So I just took the plunge on a moderately priced charger from a large online distributor who shall remain unnamed. ;-) The reviews on it suggested it will do what I want it to do, even if it won't do what the manufacturers advertise it to do. I can live with that for now. The immediate impetus....with an addendum below....is the charging of an 100 Ah LiFePO4 (100A BMS) battery. Without going into the rather unusual background of the issue, a reading lamp in the main living room space needs power and can't get it by other means (old house, limited outlets, unmentioned impediment to extension cord use). I debated converting the lamp to 12V (can an E26 socket be rewired or relabeled +/- to be used as 12V?.....Do 12V bulbs even come in an E26 configuration?), but wanted to test using an inverter and battery combo and stick with the current plug, cord, and wiring to see how long it could operate under our normal useage before needing to be recharged. The LED bulb in the socket is 12W and the inverter is 700W running. No fan noise under these conditions. The battery is bluetooth so one can monitor state of charge rather easily. It was actually a bit surprising to me how quickly that little bulb drained juice out of the battery. Unfortunately, I don't have the total number of hours to bring the battery from 100% down to 30% because of a strange occurrance....
Addendum: I check the battery status nightly and one day after it showed (bluetooth reading from BMS) a charge level of ~50%, my wife noted to me that she had turned off the inverter due to an 'insufficient charge' error code. This seemed odd, but sure enough when I connected the phone app, the battery was registering 0%! As my only LiFePO4 charger at the moment is a fixed 3A charger, I began a recharge and noticed it starting to fill as expected. The 4 individual cells were equally charging as well. Needless to say, charging that battery with this small charger will take some time (and monitoring of the temperature of the charger!) but eventually it got back to 100%. So I'm left confused about the precipitous charge drop from ~50% to 0%. I will note that even though the light was not on during this time, the inverter was.....normally the inverter is turned off after the light is turned off for the night.

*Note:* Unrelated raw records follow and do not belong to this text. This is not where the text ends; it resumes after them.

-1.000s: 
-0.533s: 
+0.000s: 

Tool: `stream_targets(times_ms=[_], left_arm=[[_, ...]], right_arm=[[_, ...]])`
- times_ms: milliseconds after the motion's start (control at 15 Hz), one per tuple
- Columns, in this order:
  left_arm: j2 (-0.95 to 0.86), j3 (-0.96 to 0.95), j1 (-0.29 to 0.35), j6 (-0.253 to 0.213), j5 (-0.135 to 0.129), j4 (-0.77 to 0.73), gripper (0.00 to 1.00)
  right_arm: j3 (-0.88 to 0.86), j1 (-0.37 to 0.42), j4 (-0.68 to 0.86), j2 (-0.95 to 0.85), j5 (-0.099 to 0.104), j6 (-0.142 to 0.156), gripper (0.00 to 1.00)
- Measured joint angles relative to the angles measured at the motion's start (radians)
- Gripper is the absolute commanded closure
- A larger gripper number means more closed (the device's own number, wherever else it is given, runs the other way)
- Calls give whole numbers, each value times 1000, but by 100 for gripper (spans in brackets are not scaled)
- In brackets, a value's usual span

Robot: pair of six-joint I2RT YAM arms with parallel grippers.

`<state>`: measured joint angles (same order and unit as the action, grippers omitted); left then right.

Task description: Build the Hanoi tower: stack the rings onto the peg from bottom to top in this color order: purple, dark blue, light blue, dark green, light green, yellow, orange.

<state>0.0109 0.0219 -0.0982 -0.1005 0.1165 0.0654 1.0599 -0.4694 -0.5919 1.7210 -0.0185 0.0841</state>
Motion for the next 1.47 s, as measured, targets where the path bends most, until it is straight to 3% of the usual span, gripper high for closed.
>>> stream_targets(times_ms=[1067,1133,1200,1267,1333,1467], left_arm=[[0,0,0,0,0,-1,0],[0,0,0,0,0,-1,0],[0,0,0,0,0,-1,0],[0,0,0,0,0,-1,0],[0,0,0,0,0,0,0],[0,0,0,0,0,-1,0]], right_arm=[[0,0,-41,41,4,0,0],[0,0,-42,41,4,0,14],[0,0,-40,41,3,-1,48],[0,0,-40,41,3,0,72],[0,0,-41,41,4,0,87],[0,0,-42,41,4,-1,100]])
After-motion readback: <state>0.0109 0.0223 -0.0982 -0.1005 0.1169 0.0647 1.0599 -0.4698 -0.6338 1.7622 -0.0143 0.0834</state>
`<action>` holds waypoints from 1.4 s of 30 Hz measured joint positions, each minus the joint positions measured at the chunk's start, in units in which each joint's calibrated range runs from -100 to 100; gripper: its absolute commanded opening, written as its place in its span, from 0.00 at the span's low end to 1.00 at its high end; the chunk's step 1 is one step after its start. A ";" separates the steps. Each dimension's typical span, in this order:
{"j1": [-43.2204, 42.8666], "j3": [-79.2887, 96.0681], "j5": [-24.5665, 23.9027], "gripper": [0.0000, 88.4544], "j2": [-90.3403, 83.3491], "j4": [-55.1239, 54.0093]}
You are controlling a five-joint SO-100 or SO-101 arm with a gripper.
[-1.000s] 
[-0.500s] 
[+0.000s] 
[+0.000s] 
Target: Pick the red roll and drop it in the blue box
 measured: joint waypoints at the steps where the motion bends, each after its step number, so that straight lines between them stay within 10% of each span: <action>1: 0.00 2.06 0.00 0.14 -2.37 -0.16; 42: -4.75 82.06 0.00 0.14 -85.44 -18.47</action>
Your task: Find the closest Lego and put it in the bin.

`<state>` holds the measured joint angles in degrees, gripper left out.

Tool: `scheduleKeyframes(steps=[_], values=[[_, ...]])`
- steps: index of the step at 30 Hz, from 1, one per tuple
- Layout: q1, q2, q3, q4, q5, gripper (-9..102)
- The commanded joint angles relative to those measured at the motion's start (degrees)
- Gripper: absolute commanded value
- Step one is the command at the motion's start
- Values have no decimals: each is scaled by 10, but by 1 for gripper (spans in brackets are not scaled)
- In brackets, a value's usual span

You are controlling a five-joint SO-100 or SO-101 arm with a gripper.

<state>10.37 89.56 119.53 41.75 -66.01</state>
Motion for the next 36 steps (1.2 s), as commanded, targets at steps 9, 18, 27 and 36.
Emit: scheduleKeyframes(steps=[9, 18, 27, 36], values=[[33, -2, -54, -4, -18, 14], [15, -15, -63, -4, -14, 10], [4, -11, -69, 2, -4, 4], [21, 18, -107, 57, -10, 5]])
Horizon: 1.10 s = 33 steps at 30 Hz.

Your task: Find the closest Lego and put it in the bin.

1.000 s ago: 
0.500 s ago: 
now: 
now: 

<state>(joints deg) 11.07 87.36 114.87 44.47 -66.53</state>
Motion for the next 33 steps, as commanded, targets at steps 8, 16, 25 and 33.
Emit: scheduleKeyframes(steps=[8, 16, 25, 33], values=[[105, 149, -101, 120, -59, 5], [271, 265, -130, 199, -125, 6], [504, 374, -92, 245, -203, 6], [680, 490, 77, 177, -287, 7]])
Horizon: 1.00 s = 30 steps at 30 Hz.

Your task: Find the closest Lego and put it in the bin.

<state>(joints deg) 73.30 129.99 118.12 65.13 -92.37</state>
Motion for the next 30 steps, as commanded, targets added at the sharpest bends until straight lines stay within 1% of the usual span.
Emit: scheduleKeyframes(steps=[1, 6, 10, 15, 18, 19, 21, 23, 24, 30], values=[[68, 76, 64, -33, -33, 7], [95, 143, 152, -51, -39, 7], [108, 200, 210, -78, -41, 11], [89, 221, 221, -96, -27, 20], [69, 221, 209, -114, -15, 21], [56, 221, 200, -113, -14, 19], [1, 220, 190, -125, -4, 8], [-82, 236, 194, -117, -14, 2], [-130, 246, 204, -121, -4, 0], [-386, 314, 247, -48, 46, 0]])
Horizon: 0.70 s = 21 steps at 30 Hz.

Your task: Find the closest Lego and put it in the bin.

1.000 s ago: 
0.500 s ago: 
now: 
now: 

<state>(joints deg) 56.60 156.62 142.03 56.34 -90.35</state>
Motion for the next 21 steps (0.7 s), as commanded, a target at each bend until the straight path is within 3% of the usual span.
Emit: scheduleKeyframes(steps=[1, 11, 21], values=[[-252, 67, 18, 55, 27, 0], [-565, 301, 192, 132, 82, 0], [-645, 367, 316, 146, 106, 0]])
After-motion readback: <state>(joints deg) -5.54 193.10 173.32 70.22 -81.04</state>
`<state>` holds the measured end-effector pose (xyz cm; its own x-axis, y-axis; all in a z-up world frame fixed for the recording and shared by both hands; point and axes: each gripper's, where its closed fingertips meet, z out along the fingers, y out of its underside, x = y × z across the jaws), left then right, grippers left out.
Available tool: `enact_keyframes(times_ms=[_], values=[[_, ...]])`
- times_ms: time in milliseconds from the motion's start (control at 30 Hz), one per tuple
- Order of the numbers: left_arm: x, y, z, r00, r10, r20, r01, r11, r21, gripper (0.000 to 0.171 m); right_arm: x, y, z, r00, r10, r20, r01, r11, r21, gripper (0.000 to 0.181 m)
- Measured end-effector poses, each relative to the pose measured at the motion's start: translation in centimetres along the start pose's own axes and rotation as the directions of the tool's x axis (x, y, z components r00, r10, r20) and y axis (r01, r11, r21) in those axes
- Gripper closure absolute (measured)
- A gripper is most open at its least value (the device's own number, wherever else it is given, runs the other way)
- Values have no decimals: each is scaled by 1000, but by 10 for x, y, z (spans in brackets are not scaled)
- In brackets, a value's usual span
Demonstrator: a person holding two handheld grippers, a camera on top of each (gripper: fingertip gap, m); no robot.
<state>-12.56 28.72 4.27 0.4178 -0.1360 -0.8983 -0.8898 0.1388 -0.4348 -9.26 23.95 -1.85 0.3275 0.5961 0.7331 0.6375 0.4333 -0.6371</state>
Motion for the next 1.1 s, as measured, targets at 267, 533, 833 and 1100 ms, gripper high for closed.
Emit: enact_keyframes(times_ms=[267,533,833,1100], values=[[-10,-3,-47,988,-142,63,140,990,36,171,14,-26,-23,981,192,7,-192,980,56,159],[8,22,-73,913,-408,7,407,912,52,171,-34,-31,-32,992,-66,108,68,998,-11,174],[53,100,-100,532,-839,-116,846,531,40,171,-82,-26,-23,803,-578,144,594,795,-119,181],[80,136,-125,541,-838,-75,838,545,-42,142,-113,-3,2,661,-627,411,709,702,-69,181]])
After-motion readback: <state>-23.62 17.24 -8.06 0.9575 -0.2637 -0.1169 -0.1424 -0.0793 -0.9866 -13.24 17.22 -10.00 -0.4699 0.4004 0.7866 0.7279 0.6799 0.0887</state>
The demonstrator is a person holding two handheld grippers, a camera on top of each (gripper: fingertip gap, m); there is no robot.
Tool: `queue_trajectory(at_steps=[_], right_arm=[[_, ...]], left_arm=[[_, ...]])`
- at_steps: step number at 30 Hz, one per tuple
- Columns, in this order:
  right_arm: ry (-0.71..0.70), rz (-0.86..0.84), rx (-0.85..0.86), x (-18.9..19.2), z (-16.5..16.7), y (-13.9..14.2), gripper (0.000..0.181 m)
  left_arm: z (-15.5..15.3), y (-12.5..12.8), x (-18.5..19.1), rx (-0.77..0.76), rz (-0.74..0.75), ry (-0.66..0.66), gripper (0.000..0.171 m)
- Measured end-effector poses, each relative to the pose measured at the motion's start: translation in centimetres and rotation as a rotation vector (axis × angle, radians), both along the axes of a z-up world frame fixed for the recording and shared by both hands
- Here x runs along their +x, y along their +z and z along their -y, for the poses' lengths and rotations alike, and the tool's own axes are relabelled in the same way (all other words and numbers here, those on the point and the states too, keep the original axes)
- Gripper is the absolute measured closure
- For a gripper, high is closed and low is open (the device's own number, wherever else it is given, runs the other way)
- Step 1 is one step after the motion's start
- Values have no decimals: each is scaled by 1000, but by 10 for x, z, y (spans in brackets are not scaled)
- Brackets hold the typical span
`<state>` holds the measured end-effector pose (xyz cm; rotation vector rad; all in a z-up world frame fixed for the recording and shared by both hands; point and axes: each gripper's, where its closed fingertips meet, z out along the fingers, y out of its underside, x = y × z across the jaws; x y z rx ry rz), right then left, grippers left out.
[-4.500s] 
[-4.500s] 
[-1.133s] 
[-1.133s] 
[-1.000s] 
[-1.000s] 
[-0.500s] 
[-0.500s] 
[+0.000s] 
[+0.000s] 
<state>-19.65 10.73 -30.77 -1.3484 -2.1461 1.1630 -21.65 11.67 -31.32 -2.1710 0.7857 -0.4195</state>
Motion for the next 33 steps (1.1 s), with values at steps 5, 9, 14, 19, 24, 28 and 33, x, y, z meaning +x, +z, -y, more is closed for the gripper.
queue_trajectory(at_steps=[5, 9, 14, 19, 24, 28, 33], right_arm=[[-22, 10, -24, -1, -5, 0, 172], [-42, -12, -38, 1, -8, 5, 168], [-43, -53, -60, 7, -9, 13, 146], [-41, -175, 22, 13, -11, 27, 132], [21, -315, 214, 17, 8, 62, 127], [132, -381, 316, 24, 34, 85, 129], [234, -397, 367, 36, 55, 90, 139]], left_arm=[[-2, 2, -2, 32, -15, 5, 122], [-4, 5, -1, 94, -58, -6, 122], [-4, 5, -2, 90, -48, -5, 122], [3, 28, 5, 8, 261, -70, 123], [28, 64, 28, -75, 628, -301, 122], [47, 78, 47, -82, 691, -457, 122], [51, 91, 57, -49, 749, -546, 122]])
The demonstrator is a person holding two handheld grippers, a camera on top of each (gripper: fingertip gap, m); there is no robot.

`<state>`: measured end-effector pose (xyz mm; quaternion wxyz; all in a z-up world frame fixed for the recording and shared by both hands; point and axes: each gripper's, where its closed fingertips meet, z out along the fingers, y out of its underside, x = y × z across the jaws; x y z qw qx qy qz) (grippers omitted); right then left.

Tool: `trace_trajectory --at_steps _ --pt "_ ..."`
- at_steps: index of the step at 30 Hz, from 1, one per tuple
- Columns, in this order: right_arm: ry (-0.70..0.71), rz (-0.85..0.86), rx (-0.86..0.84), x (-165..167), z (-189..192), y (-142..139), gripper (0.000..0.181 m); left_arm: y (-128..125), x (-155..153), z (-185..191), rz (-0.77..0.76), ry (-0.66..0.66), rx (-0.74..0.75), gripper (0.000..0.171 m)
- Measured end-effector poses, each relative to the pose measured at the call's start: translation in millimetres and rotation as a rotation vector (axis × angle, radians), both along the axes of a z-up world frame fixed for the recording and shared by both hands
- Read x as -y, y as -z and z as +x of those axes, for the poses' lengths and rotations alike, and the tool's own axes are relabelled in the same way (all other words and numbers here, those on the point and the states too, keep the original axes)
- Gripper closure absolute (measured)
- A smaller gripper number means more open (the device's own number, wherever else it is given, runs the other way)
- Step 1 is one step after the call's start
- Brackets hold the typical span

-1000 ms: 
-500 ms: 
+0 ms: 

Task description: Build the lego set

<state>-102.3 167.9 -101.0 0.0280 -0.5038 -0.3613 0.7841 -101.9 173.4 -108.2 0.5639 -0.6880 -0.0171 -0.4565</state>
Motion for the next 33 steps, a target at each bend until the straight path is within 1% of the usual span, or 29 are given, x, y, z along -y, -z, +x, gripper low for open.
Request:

The battery is now charged up again to 100%....single cell voltage at 3.4 across all 4 cells. Any thoughts on why this may have happened before I begin use again? The new charger will arrive any day now and can do LiFePO4 charging at 2, 10, and 25A, so hoping to get faster charging out of this unit. Also, I suspect conversion of the lamp to 12V would allow for longer operation before recharging due to eliminating inverter draw, correct? As always, thanks for insights and comments.